Monitoring the PD Patient

Frequency of monitoring

The KDOQI Guidelines recommend that the patient’s baseline peritoneal membrane transport characteristics should be established after initiating a daily PD therapy using the tests such as the peritoneal equilibration test or peritoneal function test (for more information on common tests see the Peritoneal Transport section of the Peritoneal Dialysis article)(1). Data suggests waiting until 4 to 8 weeks after starting dialysis to obtain this baseline measurement (2–4). This may be because initial instillation of dialysate into the peritoneal cavity and the initiation of PD therapy is associated with mild changes in local cytokine production, peritoneal vascularity and blood flow. These changes in peritoneal anatomy and perfusion could potentially affect peritoneal membrane transport. Historical data have suggested that there is a small increase in the D to P ratio for small solutes during the first month on PD therapy.
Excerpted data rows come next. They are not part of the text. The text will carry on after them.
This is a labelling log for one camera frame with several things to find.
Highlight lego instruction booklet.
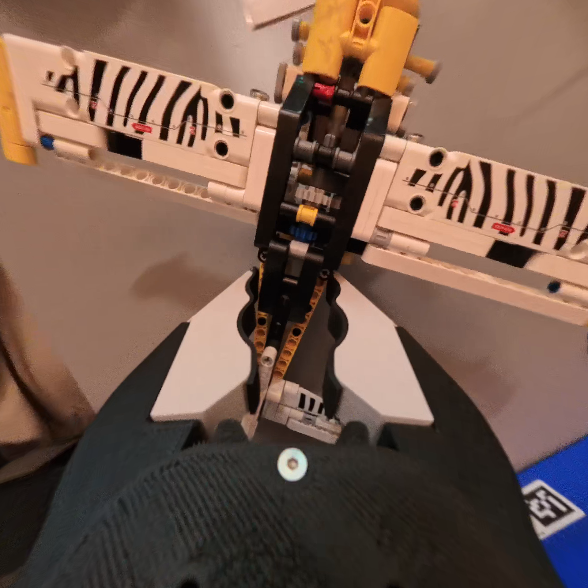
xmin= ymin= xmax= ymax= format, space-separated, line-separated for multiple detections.
xmin=241 ymin=0 xmax=319 ymax=31

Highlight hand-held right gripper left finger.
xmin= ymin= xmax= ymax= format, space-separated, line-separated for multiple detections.
xmin=150 ymin=269 xmax=263 ymax=435

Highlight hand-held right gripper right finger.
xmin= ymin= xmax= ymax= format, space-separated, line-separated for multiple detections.
xmin=323 ymin=271 xmax=435 ymax=428

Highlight blue plastic bin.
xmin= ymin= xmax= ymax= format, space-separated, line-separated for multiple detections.
xmin=516 ymin=434 xmax=588 ymax=588

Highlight person's beige trousers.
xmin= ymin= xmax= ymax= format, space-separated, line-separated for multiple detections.
xmin=0 ymin=262 xmax=98 ymax=483

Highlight lego airplane model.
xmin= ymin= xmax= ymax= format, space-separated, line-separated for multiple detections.
xmin=0 ymin=0 xmax=588 ymax=445

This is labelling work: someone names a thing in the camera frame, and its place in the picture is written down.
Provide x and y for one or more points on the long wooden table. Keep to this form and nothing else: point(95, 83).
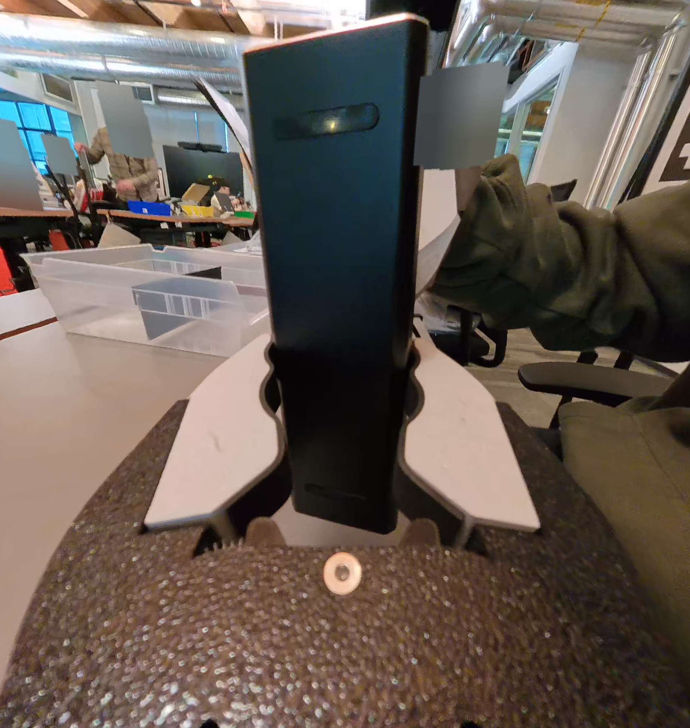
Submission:
point(168, 219)

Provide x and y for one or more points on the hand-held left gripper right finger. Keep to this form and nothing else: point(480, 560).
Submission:
point(470, 455)

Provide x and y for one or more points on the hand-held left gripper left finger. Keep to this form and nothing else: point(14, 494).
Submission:
point(220, 455)

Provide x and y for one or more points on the clear bin divider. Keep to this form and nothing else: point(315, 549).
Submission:
point(174, 307)

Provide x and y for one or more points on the clear plastic bin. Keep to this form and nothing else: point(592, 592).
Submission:
point(83, 296)

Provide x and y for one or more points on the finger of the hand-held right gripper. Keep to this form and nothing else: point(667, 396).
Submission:
point(441, 239)

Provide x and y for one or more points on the white framed sign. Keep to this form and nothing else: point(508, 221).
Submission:
point(686, 142)

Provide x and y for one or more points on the person's right forearm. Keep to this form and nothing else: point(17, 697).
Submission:
point(578, 273)

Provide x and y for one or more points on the black monitor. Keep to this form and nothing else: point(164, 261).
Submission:
point(202, 170)

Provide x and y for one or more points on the small blue parts bin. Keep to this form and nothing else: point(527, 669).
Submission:
point(149, 207)

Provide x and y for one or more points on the yellow parts bin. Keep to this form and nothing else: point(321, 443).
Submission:
point(197, 211)

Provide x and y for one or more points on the printed instruction sheet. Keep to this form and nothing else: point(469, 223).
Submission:
point(225, 114)

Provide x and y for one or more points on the black multiport USB hub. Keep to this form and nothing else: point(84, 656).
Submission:
point(333, 256)

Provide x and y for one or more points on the grey desk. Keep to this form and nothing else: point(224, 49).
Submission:
point(66, 426)

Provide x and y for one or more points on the silver ventilation duct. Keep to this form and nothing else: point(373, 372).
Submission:
point(94, 40)

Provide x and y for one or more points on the cardboard box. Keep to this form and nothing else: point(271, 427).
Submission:
point(196, 192)

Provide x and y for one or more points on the person's green jacket torso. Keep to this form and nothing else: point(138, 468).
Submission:
point(634, 512)
In addition, measurements should be obtained when the patient is clinically stable and at least 1 month after resolution of an episode of peritonitis, as peritonitis is associated with peritoneal inflammation and subsequent changes in peritoneal transport. With respect to follow-up studies, peritoneal membrane transport testing should be repeated when clinically indicated. Although peritoneal transport is generally stable over time, some studies that evaluated peritoneal transport characteristics over time indicated that peritoneal transport can change in some patients. One of the most frequently noted clinical abnormality is impaired ultrafiltration, the prevalence of which appears to depend on dialysis vintage (5). Thus, it may be necessary to consider re-evaluating the peritoneal equilibration test results on a yearly basis.

Evaluating clearances

With regards to the total solute clearances, the KDOQI Guidelines (1)recommend that renal and peritoneal Kt/V should be measured within the first month after initiating dialysis therapy and at least once every 4 months thereafter. This has been deemed appropriate since the peritoneal Kt/Vurea does not change much over time unless the prescription changes or a change in residual renal function (RRF) is observed. For patients with greater than 100 mL per day of residual kidney volume, 24-hour urine collection for solute clearance and urine volume should be obtained at a minimum of every 2 months or when a decrease in RRF is suspected (such as, decreasing urine output or recent exposure to a nephrotoxin). There is substantial variability in the rate of RRF loss in PD patients(2)Therefore, to prevent patients from falling below the minimum total Kt/Vurea target of 1.7, obtaining a 24-hour urine measurement at this frequency seems appropriate. In addition, it is important to measure clearance when there is a problem, such as can occur with peritonitis episodes. Creatinine clearance can be obtained using 24-hour collection or peritoneal function test.  However, determination of peritoneal creatinine clearance is of little added value for predicting risk for death, but may be used to monitor estimates of muscle mass over time.  During the monthly evaluation of the PD patient, nutritional status should also be estimated(1){C}. Serum albumin levels should be monitored and when obtaining 24-hour total solute clearances, an estimation of dietary protein intake should be undertaken.

References:

  1. K/DOQI Clinical practice guidelines for peritoneal adequacy, update 2006. Am J Kidney Dis. 2006;48 Suppl 1:S91-S97. Available from: https://www.ncbi.nlm.nih.gov/pubmed/16813997.
  2.  Lutes R, Perlmutter J, Holley JL, Bernardini J, Piraino B. Loss of residual renal function in patients on peritoneal dialysis. Adv Perit Dial. 1993;9:165-168. Available from: https://www.ncbi.nlm.nih.gov/pubmed/8105915.
  3. Canada-USA (CANUSA) Peritoneal Dialysis Study Group. Adequacy of dialysis and nutrition in continuous peritoneal dialysis: association with clinical outcomes. J Am Soc Nephrol. 1996;7(2):198-207. Available from: https://www.ncbi.nlm.nih.gov/pubmed/8785388.
  4. Lo W-K, Lui S-L, Chan T-M, Li F-K, Lam M-F, Tse K-C, Tang SC-W, Choy CB-Y, Lai K-N. Minimal and optimal peritoneal Kt/V targets: results of an anuric peritoneal dialysis patient’s survival analysis. Kidney Int. 2005;67(5):2032-2038. Available from: https://www.ncbi.nlm.nih.gov/pubmed/15840054.
  5. Blake PG, Daugirdas JT. Adequacy of Peritoneal Dialysis and Chronic Peritoneal Dialysis Prescription. In: Daugirdas JT, Blake PG, Ing TS, eds. Handbook of Dialysis. 5th ed. Philadelphia, PA: Walters Kluwer Health; 2015:464-482.